À la maison chez De Pardieu Brocas Maffei

Car contrairement à ce qu’il se passe parfois dans les familles au décès du père, celle de l’équipe Restructuring du cabinet De Pardieu Brocas Maffei ne s’est pas déchirée. Bien au contraire. Philippe Dubois et Joanna Gumpelson se sont serré les coudes, cooptant même Ségolène Coiffet en 2017 pour faire monter en puissance l’équipe. Et l’activité a repris de plus belle malgré le grand vide laissé. Elle raconte : « J’ai été portée par Philippe, par le cabinet par certains confrères d’autres structures comme Philippe Druon, Gabriel Sonier qui avaient à mon égard une certaine forme de bienveillance ». D’autres l’ont parrainée pour devenir membre de l’ARE. La fameuse administratrice judiciaire Hélène Bourbouloux l’a convaincue de participer au prix du juriste HEC qui récompense un diplômé depuis moins de 15 ans ayant eu une trajectoire professionnelle remarquable, porteuse d’inspiration pour les étudiants. Elle en a bien sûr été désignée lauréate.

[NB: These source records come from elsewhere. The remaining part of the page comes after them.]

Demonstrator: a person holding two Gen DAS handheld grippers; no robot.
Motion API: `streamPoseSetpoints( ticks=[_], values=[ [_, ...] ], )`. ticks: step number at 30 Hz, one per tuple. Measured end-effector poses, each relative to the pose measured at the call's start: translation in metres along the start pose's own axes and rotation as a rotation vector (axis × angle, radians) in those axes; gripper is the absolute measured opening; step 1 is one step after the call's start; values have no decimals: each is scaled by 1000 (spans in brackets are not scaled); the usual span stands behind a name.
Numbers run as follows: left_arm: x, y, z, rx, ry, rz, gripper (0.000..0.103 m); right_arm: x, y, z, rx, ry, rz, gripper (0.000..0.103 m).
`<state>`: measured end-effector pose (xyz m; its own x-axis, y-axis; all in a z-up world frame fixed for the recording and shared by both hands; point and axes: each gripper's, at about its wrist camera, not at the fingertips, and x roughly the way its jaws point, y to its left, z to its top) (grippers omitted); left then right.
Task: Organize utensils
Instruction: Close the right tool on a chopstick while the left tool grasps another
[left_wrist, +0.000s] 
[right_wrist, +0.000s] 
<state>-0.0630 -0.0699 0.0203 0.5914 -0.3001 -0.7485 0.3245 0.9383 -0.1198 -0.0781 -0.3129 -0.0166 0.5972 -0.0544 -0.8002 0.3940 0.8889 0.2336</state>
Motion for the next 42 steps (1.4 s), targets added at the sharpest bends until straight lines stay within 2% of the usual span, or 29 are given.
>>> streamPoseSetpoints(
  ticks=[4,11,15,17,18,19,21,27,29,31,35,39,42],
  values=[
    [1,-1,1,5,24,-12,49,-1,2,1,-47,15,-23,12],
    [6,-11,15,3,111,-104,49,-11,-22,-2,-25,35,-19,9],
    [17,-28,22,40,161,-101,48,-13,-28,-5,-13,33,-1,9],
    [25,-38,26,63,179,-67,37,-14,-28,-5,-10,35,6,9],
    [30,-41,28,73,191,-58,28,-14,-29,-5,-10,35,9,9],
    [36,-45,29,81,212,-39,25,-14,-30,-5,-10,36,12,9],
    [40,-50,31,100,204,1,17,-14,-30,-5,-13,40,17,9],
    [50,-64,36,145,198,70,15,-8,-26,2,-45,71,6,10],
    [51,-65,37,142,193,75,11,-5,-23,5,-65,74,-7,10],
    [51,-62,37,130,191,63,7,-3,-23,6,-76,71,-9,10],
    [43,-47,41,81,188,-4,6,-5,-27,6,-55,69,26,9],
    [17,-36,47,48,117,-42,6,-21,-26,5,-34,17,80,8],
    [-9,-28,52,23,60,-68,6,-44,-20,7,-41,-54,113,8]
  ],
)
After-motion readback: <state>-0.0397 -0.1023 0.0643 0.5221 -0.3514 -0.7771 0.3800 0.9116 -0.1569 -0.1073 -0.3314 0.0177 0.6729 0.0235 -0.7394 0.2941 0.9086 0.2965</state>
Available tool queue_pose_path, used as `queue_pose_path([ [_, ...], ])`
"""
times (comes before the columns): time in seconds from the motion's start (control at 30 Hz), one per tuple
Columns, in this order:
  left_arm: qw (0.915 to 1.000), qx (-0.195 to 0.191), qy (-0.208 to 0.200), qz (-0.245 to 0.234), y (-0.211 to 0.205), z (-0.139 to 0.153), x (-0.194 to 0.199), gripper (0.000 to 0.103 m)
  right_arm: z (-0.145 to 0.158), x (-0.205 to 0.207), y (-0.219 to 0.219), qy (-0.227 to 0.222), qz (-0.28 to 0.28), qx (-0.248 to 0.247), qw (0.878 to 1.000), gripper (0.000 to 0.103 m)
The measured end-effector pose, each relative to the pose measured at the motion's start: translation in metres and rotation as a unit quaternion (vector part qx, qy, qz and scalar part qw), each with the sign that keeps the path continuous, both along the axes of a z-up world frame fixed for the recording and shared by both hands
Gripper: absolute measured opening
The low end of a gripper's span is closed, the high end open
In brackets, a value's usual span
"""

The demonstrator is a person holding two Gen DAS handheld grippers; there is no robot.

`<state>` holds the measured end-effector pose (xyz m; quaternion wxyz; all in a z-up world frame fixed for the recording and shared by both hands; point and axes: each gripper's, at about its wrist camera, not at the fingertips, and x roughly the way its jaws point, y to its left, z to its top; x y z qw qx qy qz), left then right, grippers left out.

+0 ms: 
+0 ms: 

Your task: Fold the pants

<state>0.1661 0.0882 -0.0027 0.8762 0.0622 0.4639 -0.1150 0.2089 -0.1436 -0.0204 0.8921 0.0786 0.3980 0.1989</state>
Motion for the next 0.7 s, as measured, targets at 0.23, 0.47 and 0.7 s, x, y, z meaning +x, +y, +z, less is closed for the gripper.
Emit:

Aujourd’hui, Joanna Gumpelson est très intégrée dans le milieu des spécialistes de la matière. Mais ce qui lui importe, c’est surtout son cabinet. « Je suis à la maison chez De Pardieu Brocas Maffei, affirme-t-elle avec conviction. Je m’y sens bien depuis maintenant 18 ans ». Elle fait partie de la bande d’associés quarantenaires qui sont l’avenir de ce grand cabinet français avec Cédric Chanas en corporate, Delphine Vidalenc en boursier, Sébastien Boullier de Branche en bancaire, Priscilla van den Perre en fiscal, mais aussi bien d’autres. Tous ont été formés en tant que collaborateurs par la génération des fondateurs. Ils ont appris les codes de la maison et veillent à les faire perdurer. « Le cabinet s’est globalement constitué par les promotions internes, raconte Philippe Dubois. Cette bande de jeunes associés se connaît bien. Ils ont grandi professionnellement ensemble. Ils ont des affinités et partagent beaucoup. Ce sont les forces vives du cabinet. Le futur de la marque De Pardieu Brocas Maffei ». Cédric Chanas confirme : « Avec Joanna, nous nous connaissons depuis longtemps. Nous travaillons régulièrement ensemble, nous nous interrogeons, nous échangeons constamment, nous nous challengeons avec comme sous-jacent une certitude : pour bien traiter un dossier, il faut pouvoir comprendre toutes ses problématiques juridiques, même celles qui ne relèvent pas de notre domaine de compétence initial. C’est pourquoi nous mettons en place sur les dossiers des plateformes dans lesquelles nos équipes de collaborateurs sont mélangées et apprennent les uns des autres ». Dans cette génération de quadra, le pragmatisme l’emporte définitivement sur les guerres de chapelles. Avec un objectif commun : satisfaire le client et faire briller le cabinet. Joanna Gumpelson le constate : « Les associés quarantenaires sont très conscients de ce que leur ont apporté leurs aînés. Le sens du collectif est important entre nous et nous sommes plusieurs à vouloir transmettre cet héritage à la prochaine génération ». À l’image de ce qu’elle a reçu.